Aim of the task:
Locate, in the data below, the line that contains "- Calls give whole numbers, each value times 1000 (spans" and the line that contains "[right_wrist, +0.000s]"; reproduce exactly those two lines and every line between them, nothing more.

───

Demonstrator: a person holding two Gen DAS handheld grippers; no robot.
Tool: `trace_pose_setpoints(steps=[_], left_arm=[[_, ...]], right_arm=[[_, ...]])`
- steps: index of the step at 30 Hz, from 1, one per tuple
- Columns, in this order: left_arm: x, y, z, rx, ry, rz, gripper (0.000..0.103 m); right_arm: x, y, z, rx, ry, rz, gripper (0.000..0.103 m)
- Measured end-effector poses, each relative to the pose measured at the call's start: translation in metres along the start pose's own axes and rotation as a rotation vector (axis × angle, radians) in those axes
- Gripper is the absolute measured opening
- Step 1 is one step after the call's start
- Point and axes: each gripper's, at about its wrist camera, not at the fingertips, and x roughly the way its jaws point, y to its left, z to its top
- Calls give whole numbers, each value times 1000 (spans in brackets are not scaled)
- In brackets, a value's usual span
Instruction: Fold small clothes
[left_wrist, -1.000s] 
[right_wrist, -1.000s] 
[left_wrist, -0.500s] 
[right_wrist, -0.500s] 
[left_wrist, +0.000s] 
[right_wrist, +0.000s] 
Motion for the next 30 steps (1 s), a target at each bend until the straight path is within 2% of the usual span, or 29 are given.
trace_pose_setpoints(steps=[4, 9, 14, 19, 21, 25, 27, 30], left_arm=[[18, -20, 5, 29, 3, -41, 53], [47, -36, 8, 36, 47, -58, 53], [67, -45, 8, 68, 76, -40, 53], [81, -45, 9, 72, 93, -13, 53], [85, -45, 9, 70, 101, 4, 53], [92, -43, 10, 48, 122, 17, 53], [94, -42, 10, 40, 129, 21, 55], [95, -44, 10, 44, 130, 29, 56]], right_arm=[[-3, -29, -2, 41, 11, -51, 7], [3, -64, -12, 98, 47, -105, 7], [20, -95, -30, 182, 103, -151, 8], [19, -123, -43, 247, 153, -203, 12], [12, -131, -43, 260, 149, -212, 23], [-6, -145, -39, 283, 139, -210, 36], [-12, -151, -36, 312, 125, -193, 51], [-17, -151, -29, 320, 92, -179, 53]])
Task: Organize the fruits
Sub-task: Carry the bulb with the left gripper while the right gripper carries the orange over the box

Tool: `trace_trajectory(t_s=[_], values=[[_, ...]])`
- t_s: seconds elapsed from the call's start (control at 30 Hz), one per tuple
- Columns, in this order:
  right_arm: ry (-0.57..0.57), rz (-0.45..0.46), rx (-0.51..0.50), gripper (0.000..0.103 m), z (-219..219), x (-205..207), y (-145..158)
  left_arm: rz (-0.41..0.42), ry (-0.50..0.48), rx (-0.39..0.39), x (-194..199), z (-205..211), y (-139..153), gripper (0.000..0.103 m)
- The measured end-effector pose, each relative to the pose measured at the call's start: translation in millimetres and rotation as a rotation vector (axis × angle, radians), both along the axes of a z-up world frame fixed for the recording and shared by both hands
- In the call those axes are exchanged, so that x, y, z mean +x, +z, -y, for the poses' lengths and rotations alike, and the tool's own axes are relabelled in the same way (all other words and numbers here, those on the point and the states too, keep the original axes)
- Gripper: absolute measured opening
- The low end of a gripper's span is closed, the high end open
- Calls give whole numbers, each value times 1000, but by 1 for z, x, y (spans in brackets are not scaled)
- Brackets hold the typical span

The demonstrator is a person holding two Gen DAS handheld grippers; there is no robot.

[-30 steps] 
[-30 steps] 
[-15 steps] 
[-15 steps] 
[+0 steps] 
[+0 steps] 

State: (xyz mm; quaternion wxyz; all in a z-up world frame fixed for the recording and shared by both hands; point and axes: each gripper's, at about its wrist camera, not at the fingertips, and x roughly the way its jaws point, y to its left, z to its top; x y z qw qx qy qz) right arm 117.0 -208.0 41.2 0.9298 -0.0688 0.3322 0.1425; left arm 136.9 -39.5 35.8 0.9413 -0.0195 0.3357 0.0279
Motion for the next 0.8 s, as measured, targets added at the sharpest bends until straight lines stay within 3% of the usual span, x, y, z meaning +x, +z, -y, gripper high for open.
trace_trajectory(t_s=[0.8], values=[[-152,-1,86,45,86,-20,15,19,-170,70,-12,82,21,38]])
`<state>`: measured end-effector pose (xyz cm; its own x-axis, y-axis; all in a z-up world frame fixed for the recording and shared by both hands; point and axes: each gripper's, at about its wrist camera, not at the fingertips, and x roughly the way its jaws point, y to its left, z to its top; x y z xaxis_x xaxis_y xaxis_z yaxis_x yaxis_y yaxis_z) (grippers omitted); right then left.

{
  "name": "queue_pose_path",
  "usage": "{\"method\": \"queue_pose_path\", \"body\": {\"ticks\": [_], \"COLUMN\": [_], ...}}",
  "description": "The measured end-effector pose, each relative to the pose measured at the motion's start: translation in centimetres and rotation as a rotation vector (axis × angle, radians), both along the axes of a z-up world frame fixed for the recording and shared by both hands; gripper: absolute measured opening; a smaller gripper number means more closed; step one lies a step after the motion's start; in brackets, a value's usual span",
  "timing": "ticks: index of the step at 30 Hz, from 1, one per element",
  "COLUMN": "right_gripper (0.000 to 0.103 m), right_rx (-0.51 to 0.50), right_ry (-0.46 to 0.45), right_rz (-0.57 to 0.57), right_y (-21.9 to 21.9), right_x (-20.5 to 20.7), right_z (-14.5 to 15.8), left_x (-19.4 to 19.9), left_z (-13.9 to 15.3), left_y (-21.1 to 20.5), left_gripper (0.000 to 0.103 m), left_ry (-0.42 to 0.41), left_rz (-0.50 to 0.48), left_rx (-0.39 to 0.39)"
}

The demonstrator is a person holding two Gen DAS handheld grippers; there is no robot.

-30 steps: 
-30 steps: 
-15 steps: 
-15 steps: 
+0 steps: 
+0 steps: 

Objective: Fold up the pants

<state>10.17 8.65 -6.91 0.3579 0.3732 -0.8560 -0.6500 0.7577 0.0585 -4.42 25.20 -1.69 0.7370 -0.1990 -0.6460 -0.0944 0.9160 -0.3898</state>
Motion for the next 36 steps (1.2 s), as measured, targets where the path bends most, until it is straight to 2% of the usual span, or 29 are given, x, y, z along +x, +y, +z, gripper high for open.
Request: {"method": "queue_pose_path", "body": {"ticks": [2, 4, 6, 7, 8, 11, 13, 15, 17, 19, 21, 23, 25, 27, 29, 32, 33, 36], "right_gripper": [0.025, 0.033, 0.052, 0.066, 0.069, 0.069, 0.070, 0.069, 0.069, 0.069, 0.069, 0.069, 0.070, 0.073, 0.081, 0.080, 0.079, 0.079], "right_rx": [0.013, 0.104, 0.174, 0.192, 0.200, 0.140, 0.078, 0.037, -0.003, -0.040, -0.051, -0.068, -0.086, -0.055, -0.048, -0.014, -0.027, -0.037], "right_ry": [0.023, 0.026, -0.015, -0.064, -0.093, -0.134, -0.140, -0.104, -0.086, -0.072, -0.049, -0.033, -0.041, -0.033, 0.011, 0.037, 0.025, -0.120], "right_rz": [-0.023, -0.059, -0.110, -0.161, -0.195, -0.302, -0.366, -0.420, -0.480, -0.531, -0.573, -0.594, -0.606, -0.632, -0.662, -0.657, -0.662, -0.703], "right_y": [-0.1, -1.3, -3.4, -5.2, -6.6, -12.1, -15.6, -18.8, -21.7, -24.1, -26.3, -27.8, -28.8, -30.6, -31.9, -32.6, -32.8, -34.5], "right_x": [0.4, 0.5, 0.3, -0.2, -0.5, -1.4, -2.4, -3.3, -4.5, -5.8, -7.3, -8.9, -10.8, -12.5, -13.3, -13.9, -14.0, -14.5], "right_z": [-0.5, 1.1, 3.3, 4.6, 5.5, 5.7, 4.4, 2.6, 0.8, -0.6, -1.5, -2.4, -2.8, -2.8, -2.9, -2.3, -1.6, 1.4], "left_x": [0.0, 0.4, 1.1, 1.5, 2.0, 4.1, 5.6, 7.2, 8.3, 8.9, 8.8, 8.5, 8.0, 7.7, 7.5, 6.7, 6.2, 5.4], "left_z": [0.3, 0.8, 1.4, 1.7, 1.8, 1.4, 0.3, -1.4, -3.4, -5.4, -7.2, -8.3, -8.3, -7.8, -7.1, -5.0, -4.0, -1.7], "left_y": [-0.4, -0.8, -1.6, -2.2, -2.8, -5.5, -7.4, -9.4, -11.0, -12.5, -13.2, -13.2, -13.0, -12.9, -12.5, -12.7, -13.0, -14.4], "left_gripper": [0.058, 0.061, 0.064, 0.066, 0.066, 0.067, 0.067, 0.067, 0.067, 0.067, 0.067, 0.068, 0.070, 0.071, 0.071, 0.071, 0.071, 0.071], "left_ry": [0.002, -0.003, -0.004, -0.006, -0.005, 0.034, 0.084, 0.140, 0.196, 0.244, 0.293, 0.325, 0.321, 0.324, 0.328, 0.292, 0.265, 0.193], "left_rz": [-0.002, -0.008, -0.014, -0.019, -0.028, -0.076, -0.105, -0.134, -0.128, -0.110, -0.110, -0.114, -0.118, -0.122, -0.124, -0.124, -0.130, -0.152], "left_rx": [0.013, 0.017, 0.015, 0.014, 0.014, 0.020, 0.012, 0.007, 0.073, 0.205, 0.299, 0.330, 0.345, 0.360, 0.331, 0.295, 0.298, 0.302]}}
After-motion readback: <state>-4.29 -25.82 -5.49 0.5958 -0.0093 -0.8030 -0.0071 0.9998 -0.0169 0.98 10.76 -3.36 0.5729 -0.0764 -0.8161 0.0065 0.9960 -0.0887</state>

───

Written answer:
- Calls give whole numbers, each value times 1000 (spans in brackets are not scaled)
- In brackets, a value's usual span
Instruction: Fold small clothes
[left_wrist, -1.000s] 
[right_wrist, -1.000s] 
[left_wrist, -0.500s] 
[right_wrist, -0.500s] 
[left_wrist, +0.000s] 
[right_wrist, +0.000s] 

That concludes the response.